▸ **Problem to work on**
For the entries below, report every line that includes the word "phrase".

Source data
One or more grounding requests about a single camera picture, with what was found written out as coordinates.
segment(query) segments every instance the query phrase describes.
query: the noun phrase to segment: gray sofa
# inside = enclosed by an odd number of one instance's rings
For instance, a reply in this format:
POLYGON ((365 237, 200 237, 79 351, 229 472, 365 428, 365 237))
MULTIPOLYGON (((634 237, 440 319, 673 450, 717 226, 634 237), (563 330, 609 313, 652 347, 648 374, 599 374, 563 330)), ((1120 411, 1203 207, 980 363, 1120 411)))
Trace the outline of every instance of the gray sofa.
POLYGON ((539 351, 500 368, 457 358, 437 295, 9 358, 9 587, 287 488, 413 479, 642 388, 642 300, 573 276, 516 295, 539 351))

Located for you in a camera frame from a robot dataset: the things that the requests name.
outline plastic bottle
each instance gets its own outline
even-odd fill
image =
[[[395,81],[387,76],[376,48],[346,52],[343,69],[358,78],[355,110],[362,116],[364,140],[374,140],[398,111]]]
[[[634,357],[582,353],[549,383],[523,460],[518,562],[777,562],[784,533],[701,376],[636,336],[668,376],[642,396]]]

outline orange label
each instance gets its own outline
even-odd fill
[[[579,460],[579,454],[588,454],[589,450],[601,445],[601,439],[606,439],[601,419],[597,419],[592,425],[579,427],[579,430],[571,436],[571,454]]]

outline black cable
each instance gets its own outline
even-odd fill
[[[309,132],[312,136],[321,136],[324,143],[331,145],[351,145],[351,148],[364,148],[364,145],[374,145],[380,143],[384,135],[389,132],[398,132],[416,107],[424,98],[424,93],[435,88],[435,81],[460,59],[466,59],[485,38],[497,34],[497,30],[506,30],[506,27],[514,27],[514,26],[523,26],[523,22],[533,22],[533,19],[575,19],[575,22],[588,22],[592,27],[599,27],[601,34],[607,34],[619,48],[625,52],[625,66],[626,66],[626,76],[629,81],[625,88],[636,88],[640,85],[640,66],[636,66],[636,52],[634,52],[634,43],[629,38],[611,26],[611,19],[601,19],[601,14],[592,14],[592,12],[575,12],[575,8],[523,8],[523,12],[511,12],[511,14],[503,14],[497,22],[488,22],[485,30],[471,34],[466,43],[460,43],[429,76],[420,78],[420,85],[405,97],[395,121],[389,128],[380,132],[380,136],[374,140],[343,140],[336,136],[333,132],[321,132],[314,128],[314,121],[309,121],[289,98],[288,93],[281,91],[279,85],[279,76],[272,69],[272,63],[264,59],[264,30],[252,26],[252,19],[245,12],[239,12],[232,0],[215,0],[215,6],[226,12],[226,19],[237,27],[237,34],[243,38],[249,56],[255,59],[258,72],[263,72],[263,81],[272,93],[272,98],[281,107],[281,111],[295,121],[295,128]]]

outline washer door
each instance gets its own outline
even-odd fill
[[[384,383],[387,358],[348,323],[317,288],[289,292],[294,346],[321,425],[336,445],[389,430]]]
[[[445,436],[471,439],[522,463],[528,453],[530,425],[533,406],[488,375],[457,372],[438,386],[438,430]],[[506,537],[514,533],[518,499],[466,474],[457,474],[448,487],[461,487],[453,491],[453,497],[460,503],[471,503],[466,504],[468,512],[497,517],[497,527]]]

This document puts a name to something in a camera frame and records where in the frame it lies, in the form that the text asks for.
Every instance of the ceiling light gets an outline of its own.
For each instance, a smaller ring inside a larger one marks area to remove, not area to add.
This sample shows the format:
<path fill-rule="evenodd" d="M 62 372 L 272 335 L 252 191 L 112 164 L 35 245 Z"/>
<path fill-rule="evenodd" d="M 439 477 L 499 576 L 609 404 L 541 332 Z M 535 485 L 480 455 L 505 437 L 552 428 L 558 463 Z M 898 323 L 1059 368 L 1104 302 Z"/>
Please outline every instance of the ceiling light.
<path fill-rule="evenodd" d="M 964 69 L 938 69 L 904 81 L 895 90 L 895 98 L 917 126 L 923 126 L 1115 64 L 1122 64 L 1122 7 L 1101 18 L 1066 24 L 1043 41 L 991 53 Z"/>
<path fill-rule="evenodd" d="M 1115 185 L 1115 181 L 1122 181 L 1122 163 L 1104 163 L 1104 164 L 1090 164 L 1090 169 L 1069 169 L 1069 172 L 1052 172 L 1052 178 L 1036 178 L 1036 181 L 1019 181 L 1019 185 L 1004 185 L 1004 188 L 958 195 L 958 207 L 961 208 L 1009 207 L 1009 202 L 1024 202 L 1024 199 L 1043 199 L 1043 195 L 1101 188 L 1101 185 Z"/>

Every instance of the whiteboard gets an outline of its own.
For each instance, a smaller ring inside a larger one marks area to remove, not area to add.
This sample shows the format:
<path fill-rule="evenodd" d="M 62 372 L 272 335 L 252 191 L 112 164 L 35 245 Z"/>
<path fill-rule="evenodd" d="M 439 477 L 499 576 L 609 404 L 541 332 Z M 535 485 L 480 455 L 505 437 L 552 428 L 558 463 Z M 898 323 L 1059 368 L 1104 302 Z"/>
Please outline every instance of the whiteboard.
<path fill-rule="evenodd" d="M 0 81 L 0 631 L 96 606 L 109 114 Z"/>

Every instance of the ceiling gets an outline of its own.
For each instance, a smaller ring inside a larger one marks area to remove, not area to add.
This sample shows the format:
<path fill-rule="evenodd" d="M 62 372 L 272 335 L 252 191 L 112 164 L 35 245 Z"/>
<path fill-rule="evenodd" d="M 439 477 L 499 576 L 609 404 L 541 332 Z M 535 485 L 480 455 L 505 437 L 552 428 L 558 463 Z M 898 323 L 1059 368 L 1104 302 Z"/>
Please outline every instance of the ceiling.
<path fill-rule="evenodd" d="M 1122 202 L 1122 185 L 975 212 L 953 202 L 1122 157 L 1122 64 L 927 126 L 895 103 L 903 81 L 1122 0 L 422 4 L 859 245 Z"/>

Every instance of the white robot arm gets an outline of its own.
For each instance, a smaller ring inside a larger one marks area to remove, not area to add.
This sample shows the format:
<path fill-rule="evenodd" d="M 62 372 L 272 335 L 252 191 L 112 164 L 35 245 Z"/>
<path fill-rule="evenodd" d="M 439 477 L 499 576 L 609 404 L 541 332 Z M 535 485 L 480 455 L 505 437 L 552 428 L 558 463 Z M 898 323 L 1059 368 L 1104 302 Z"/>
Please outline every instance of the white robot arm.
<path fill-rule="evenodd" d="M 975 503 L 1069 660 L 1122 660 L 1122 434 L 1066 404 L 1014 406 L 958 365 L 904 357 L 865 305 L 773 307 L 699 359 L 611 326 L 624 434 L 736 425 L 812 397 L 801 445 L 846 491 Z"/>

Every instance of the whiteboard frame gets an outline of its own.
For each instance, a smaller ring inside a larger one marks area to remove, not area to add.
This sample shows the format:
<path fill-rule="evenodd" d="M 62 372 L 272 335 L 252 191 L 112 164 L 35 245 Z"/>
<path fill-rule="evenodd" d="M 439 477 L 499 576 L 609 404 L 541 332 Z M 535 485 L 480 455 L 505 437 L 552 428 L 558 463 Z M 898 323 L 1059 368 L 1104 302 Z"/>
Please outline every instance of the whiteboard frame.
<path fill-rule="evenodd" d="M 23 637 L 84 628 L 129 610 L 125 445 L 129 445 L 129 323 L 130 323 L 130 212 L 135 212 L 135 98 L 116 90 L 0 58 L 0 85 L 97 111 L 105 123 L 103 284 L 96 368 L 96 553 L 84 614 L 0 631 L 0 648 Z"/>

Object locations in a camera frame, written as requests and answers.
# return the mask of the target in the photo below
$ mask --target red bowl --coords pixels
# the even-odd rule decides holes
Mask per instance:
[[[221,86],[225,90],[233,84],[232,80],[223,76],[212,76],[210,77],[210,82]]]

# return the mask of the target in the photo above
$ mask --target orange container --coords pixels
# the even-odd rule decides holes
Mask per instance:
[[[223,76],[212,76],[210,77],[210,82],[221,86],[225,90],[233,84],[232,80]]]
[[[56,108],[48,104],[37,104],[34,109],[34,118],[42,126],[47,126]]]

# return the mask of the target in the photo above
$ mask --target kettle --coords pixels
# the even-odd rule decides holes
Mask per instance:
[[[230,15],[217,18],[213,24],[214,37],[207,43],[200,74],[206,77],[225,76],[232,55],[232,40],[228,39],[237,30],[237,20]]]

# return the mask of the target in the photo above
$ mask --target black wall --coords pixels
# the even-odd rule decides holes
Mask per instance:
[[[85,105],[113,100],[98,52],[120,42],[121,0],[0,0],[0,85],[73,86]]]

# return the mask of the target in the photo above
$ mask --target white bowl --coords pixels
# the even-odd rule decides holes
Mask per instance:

▸ **Your solution**
segment(query) segments every instance the query phrase describes.
query: the noun phrase to segment: gray sofa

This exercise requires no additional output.